WHAT YOU WILL DO: Nothing should be omitted: restate the full listing word for word.
►
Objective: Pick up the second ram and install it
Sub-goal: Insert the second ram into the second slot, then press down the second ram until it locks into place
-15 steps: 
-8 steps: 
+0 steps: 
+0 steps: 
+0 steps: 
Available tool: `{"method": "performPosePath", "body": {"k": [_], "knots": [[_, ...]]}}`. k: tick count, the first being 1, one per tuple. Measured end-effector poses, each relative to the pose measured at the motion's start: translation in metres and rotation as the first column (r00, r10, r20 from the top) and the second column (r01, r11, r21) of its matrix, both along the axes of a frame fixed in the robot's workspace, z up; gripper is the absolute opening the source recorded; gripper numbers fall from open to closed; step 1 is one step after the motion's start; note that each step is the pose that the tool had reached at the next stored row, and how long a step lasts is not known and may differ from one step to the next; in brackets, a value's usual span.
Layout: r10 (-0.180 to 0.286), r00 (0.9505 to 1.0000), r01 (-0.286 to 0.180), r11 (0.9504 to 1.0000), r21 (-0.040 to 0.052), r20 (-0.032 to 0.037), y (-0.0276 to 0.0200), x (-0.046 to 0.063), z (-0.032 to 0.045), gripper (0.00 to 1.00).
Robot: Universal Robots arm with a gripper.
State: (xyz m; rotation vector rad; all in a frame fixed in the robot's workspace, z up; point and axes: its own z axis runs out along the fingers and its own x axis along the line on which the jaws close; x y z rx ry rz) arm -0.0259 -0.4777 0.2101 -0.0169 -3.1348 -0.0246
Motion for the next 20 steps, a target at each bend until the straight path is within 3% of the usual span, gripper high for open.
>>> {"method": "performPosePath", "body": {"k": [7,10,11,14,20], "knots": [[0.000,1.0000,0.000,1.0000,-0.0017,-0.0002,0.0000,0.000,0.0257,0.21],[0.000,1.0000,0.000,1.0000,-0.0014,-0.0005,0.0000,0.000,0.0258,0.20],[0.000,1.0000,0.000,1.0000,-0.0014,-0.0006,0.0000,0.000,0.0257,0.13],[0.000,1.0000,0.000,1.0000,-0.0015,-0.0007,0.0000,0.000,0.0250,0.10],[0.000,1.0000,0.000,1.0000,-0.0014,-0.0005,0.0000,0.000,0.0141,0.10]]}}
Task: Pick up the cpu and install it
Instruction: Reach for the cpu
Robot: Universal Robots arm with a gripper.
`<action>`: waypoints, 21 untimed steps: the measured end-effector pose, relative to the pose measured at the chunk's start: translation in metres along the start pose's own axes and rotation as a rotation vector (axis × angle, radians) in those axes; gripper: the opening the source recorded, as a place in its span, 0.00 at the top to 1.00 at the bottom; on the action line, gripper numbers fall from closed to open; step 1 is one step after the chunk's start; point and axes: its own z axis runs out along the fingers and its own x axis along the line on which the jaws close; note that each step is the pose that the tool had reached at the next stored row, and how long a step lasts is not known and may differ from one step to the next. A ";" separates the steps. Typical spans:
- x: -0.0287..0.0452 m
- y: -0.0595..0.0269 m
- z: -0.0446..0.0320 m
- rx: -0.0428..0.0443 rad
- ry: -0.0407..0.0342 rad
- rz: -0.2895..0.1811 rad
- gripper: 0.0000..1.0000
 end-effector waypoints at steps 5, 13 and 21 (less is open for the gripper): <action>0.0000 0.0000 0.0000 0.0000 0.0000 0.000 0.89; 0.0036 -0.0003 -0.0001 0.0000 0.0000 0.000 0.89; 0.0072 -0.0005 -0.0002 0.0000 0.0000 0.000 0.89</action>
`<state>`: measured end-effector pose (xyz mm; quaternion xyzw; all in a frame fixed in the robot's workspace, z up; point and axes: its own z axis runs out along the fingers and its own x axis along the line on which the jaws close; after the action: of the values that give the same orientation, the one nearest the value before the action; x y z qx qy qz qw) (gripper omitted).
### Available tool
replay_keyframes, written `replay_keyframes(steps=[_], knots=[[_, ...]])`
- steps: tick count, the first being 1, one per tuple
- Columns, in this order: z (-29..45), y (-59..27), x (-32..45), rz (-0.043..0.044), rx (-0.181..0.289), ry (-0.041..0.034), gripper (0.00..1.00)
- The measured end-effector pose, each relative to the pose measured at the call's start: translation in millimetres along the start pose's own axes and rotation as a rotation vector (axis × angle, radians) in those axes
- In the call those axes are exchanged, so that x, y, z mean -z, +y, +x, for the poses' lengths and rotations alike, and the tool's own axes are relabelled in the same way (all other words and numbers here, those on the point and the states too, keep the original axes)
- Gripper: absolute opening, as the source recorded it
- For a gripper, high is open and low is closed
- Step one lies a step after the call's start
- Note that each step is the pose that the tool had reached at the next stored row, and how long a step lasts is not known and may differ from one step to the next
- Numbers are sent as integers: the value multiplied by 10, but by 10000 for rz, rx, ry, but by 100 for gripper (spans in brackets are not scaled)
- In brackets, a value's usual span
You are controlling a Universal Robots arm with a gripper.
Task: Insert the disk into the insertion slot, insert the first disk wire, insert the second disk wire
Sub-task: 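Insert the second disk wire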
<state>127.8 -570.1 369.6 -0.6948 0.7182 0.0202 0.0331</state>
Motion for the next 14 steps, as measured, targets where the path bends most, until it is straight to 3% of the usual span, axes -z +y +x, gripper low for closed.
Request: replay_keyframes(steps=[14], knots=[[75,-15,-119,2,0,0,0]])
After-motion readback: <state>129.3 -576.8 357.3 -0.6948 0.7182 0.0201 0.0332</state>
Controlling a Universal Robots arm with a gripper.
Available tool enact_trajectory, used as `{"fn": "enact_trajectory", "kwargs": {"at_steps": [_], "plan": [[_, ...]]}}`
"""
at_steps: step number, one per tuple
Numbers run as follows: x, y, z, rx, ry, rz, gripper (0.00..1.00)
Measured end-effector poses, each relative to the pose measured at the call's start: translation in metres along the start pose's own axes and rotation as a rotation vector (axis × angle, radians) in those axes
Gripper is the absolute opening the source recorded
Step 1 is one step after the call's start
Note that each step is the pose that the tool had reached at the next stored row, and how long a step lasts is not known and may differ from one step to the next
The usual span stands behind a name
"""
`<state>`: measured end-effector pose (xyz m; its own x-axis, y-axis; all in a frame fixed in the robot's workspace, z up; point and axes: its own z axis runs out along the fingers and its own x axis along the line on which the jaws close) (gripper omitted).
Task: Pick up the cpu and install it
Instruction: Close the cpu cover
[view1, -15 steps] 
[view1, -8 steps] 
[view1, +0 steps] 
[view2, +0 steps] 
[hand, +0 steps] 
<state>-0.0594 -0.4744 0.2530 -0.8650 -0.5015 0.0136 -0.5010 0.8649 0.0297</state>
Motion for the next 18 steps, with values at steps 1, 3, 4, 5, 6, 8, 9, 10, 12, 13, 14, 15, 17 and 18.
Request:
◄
TASK ANSWER:
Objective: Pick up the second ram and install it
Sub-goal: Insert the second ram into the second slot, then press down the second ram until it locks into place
-15 steps: 
-8 steps: 
+0 steps: 
+0 steps: 
+0 steps: 
Available tool: `{"method": "performPosePath", "body": {"k": [_], "knots": [[_, ...]]}}`. k: tick count, the first being 1, one per tuple. Measured end-effector poses, each relative to the pose measured at the motion's start: translation in metres and rotation as the first column (r00, r10, r20 from the top) and the second column (r01, r11, r21) of its matrix, both along the axes of a frame fixed in the robot's workspace, z up; gripper is the absolute opening the source recorded; gripper numbers fall from open to closed; step 1 is one step after the motion's start; note that each step is the pose that the tool had reached at the next stored row, and how long a step lasts is not known and may differ from one step to the next; in brackets, a value's usual span.
Layout: r10 (-0.180 to 0.286), r00 (0.9505 to 1.0000), r01 (-0.286 to 0.180), r11 (0.9504 to 1.0000), r21 (-0.040 to 0.052), r20 (-0.032 to 0.037), y (-0.0276 to 0.0200), x (-0.046 to 0.063), z (-0.032 to 0.045), gripper (0.00 to 1.00).
Robot: Universal Robots arm with a gripper.
State: (xyz m; rotation vector rad; all in a frame fixed in the robot's workspace, z up; point and axes: its own z axis runs out along the fingers and its own x axis along the line on which the jaws close; x y z rx ry rz) arm -0.0259 -0.4777 0.2101 -0.0169 -3.1348 -0.0246
Motion for the next 20 steps, a target at each bend until the straight path is within 3% of the usual span, gripper high for open.
>>> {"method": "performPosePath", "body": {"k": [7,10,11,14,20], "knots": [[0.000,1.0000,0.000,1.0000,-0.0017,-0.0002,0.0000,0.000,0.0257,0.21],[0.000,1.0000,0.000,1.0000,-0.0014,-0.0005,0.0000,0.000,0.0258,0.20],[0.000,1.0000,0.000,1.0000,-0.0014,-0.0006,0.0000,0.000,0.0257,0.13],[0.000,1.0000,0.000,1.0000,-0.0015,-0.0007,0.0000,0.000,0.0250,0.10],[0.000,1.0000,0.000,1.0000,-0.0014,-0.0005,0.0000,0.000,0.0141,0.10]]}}
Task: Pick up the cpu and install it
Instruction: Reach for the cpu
Robot: Universal Robots arm with a gripper.
`<action>`: waypoints, 21 untimed steps: the measured end-effector pose, relative to the pose measured at the chunk's start: translation in metres along the start pose's own axes and rotation as a rotation vector (axis × angle, radians) in those axes; gripper: the opening the source recorded, as a place in its span, 0.00 at the top to 1.00 at the bottom; on the action line, gripper numbers fall from closed to open; step 1 is one step after the chunk's start; point and axes: its own z axis runs out along the fingers and its own x axis along the line on which the jaws close; note that each step is the pose that the tool had reached at the next stored row, and how long a step lasts is not known and may differ from one step to the next. A ";" separates the steps. Typical spans:
- x: -0.0287..0.0452 m
- y: -0.0595..0.0269 m
- z: -0.0446..0.0320 m
- rx: -0.0428..0.0443 rad
- ry: -0.0407..0.0342 rad
- rz: -0.2895..0.1811 rad
- gripper: 0.0000..1.0000
 end-effector waypoints at steps 5, 13 and 21 (less is open for the gripper): <action>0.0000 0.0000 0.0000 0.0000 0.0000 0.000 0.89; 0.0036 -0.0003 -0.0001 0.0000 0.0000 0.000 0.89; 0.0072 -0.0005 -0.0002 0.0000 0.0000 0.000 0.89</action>
`<state>`: measured end-effector pose (xyz mm; quaternion xyzw; all in a frame fixed in the robot's workspace, z up; point and axes: its own z axis runs out along the fingers and its own x axis along the line on which the jaws close; after the action: of the values that give the same orientation, the one nearest the value before the action; x y z qx qy qz qw) (gripper omitted).
### Available tool
replay_keyframes, written `replay_keyframes(steps=[_], knots=[[_, ...]])`
- steps: tick count, the first being 1, one per tuple
- Columns, in this order: z (-29..45), y (-59..27), x (-32..45), rz (-0.043..0.044), rx (-0.181..0.289), ry (-0.041..0.034), gripper (0.00..1.00)
- The measured end-effector pose, each relative to the pose measured at the call's start: translation in millimetres along the start pose's own axes and rotation as a rotation vector (axis × angle, radians) in those axes
- In the call those axes are exchanged, so that x, y, z mean -z, +y, +x, for the poses' lengths and rotations alike, and the tool's own axes are relabelled in the same way (all other words and numbers here, those on the point and the states too, keep the original axes)
- Gripper: absolute opening, as the source recorded it
- For a gripper, high is open and low is closed
- Step one lies a step after the call's start
- Note that each step is the pose that the tool had reached at the next stored row, and how long a step lasts is not known and may differ from one step to the next
- Numbers are sent as integers: the value multiplied by 10, but by 10000 for rz, rx, ry, but by 100 for gripper (spans in brackets are not scaled)
- In brackets, a value's usual span
You are controlling a Universal Robots arm with a gripper.
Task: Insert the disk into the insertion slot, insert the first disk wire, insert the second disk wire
Sub-task: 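Insert the second disk wire
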<state>127.8 -570.1 369.6 -0.6948 0.7182 0.0202 0.0331</state>
Motion for the next 14 steps, as measured, targets where the path bends most, until it is straight to 3% of the usual span, axes -z +y +x, gripper low for closed.
Request: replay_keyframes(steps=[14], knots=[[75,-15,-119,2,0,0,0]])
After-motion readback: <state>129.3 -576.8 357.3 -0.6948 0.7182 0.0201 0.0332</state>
Controlling a Universal Robots arm with a gripper.
Available tool enact_trajectory, used as `{"fn": "enact_trajectory", "kwargs": {"at_steps": [_], "plan": [[_, ...]]}}`
"""
at_steps: step number, one per tuple
Numbers run as follows: x, y, z, rx, ry, rz, gripper (0.00..1.00)
Measured end-effector poses, each relative to the pose measured at the call's start: translation in metres along the start pose's own axes and rotation as a rotation vector (axis × angle, radians) in those axes
Gripper is the absolute opening the source recorded
Step 1 is one step after the call's start
Note that each step is the pose that the tool had reached at the next stored row, and how long a step lasts is not known and may differ from one step to the next
The usual span stands behind a name
"""
`<state>`: measured end-effector pose (xyz m; its own x-axis, y-axis; all in a frame fixed in the robot's workspace, z up; point and axes: its own z axis runs out along the fingers and its own x axis along the line on which the jaws close) (gripper omitted).
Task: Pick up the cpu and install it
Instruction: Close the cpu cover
[view1, -15 steps] 
[view1, -8 steps] 
[view1, +0 steps] 
[view2, +0 steps] 
[hand, +0 steps] 
<state>-0.0594 -0.4744 0.2530 -0.8650 -0.5015 0.0136 -0.5010 0.8649 0.0297</state>
Motion for the next 18 steps, with values at steps 1, 3, 4, 5, 6, 8, 9, 10, 12, 13, 14, 15, 17 and 18.
Request:

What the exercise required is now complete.